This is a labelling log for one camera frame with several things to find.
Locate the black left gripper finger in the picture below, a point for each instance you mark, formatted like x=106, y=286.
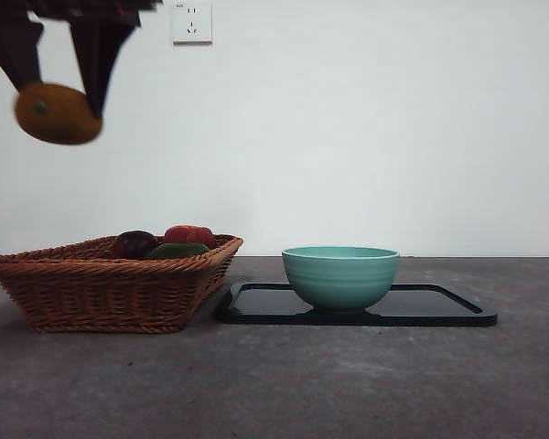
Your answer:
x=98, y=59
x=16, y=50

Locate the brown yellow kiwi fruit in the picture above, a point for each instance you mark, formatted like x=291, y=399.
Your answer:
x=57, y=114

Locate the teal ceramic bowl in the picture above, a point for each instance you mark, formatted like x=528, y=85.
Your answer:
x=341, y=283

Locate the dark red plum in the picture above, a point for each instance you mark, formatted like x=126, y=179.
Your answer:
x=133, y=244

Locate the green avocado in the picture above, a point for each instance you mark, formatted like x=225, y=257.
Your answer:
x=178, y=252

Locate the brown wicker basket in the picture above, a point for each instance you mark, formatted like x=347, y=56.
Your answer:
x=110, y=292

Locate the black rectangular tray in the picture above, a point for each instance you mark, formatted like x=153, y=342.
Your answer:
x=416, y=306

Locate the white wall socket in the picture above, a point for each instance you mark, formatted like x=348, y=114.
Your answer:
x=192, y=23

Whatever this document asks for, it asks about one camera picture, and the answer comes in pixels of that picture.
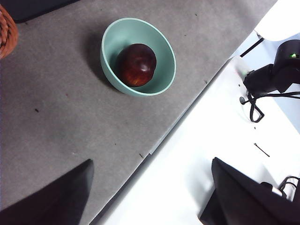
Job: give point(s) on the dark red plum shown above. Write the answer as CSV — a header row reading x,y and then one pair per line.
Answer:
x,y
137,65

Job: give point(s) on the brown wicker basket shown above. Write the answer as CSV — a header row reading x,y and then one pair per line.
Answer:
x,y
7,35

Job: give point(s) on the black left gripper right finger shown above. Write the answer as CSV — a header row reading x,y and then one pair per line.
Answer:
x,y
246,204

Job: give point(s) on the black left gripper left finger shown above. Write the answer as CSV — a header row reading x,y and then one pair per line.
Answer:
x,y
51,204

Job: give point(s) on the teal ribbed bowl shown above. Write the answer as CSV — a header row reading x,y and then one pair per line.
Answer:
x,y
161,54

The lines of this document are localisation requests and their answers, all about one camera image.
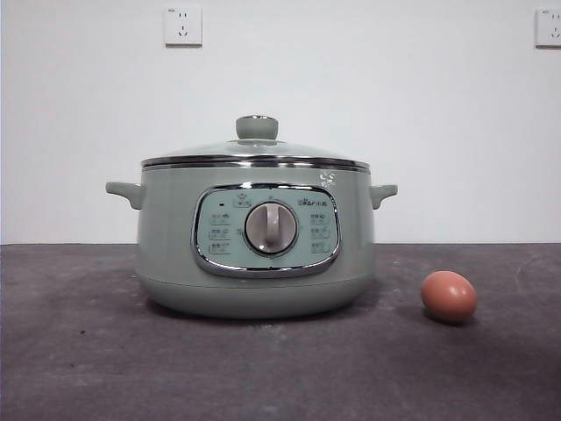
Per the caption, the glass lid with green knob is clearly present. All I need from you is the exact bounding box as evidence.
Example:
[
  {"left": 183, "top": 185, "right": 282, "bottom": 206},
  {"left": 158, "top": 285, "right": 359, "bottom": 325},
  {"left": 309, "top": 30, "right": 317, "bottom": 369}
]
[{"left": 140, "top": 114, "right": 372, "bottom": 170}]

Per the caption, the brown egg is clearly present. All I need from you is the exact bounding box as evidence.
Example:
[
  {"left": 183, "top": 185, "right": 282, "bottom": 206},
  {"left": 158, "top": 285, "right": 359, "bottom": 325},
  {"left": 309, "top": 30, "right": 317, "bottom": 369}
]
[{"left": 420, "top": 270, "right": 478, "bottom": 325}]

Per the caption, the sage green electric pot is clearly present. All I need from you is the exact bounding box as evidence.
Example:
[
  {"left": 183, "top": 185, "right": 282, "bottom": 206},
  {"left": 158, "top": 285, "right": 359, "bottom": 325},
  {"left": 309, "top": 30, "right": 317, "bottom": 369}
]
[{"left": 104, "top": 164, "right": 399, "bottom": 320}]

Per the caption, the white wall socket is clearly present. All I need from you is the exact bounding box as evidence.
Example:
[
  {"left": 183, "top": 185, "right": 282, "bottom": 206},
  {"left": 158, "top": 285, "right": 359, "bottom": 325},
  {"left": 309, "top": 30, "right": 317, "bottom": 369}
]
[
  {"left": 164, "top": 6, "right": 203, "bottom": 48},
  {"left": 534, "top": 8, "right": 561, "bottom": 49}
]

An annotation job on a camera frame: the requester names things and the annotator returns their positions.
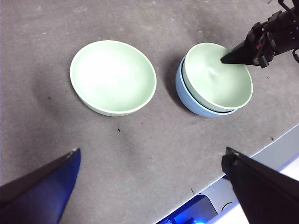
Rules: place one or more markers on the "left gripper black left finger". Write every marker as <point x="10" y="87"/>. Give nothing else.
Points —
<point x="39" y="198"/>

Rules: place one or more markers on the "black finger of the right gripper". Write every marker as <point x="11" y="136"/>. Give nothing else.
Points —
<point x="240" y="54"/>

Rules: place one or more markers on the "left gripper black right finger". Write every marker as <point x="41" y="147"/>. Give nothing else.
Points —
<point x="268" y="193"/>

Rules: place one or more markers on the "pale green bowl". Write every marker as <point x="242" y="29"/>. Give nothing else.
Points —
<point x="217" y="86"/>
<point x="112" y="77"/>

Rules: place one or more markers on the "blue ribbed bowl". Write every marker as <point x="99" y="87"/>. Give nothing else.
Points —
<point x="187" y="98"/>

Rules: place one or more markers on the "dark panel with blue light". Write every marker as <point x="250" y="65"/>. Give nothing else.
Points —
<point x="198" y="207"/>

============================================================

(What you have to do) Line count for the word "socket": work out how many lines of the data above include it, and reply with that number alone.

(Result below) 2